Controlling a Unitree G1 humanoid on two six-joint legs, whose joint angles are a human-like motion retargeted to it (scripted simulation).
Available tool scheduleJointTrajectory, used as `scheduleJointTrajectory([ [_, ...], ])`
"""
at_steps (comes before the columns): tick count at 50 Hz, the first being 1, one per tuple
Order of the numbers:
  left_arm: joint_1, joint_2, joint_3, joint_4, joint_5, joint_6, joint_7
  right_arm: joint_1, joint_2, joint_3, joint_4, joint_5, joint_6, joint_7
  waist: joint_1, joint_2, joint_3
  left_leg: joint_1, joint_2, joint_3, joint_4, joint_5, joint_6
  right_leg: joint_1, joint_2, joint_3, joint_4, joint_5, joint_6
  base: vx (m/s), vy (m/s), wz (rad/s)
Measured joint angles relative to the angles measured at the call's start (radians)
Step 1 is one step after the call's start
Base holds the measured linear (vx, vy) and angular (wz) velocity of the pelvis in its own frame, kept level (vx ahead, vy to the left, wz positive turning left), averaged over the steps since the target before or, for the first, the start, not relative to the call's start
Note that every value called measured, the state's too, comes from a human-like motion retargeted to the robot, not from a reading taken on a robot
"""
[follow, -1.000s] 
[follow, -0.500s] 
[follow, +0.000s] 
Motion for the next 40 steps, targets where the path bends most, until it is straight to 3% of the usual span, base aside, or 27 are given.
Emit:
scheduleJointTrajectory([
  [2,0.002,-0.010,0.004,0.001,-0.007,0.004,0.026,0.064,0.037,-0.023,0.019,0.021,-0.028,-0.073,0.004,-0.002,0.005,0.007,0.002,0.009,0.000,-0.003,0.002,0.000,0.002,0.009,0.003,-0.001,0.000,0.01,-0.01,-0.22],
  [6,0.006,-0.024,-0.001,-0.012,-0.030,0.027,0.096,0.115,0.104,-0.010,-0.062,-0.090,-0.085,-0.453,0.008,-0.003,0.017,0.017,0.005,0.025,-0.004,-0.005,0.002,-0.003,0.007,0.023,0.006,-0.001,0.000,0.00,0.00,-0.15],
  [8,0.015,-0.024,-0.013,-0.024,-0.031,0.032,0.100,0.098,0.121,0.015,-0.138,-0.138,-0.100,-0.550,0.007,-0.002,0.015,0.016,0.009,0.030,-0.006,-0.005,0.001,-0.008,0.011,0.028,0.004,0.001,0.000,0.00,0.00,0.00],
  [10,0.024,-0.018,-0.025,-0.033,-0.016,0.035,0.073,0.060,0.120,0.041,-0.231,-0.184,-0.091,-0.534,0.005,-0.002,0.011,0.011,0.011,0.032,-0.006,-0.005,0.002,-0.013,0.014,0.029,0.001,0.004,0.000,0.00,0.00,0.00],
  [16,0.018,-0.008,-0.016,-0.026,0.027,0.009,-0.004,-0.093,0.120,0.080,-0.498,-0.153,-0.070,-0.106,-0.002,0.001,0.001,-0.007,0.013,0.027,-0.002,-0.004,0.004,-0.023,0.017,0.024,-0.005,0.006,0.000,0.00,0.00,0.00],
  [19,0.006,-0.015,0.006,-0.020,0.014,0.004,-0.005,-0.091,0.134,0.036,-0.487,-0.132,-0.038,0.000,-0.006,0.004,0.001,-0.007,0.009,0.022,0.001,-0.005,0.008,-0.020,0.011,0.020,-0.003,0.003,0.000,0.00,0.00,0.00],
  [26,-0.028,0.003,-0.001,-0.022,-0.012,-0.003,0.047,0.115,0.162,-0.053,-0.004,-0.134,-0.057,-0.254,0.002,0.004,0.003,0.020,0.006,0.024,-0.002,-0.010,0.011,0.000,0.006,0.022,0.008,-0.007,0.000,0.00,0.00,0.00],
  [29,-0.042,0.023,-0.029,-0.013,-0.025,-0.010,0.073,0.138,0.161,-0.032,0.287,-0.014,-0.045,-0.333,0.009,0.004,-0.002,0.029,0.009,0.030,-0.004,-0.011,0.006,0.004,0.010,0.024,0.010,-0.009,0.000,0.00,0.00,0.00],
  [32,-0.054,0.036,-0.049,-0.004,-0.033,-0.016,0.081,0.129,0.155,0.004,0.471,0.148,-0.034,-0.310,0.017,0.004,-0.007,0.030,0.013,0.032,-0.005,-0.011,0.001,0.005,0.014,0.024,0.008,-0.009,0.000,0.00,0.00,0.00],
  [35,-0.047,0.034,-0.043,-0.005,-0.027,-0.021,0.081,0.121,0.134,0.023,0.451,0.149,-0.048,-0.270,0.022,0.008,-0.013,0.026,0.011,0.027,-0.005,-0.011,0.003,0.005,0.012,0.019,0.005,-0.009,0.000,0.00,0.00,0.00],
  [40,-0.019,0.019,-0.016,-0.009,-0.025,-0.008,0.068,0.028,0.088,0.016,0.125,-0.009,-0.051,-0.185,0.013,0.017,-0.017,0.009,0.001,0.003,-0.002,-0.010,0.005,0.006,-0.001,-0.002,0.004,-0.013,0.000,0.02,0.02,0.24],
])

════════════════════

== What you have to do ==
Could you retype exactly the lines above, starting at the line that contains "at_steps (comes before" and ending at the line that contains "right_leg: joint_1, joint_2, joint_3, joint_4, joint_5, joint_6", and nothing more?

== Answer to this exercise ==
at_steps (comes before the columns): tick count at 50 Hz, the first being 1, one per tuple
Order of the numbers:
  left_arm: joint_1, joint_2, joint_3, joint_4, joint_5, joint_6, joint_7
  right_arm: joint_1, joint_2, joint_3, joint_4, joint_5, joint_6, joint_7
  waist: joint_1, joint_2, joint_3
  left_leg: joint_1, joint_2, joint_3, joint_4, joint_5, joint_6
  right_leg: joint_1, joint_2, joint_3, joint_4, joint_5, joint_6

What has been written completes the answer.